§ Required work:
This exercise calls for copying every line below that holds the word "same".

§ Data shown:
★ ★ ★ ★

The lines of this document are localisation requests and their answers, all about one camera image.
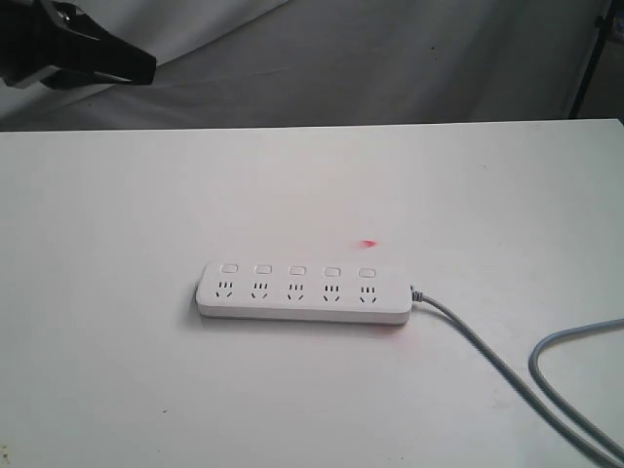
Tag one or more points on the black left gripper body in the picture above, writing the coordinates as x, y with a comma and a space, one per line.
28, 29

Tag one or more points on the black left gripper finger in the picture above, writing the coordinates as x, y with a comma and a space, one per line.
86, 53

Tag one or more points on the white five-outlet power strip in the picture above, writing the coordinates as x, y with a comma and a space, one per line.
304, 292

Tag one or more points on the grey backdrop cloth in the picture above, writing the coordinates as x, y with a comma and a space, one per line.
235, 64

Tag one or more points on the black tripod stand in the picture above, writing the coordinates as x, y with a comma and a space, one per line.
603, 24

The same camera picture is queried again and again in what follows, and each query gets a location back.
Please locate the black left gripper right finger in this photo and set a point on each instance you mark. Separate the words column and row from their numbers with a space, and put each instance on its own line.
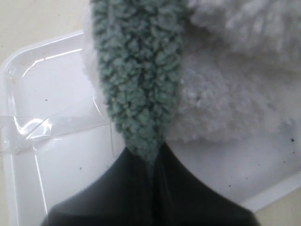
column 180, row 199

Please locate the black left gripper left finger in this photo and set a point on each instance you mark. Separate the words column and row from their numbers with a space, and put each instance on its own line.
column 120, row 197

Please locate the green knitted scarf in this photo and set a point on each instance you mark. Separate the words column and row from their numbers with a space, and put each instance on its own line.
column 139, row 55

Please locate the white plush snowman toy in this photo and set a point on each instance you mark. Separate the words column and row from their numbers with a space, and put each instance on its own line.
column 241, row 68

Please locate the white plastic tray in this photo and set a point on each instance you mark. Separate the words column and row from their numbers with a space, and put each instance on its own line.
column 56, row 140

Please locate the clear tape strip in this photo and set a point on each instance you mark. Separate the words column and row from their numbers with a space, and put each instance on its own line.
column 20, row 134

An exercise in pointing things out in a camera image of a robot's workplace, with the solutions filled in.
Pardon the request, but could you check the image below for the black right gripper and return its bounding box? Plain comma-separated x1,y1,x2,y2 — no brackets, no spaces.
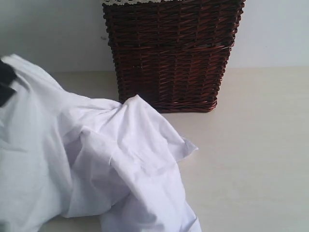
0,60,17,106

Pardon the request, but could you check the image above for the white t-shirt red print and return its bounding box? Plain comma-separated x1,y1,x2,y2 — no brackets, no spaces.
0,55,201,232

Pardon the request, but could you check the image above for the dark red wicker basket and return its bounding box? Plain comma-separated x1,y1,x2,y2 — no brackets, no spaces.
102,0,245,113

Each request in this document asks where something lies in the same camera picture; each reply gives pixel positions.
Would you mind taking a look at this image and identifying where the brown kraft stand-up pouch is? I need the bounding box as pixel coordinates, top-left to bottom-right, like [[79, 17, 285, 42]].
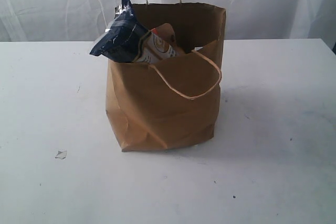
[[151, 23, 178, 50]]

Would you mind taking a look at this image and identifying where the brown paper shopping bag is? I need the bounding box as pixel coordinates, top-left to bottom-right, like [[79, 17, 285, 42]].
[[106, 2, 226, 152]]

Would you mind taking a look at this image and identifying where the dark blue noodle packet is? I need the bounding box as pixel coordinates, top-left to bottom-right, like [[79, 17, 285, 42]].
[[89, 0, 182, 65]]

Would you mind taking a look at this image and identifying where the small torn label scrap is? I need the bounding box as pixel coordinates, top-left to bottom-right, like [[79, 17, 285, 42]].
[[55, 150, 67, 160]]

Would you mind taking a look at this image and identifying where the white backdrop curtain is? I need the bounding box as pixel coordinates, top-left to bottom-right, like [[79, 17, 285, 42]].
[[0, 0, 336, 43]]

★ ★ ★ ★

§ Exercise result:
The same camera picture is queried again and again in what follows, and each query gets a location back.
Each request in this document asks where something lies in the same camera picture; each reply gives pixel positions.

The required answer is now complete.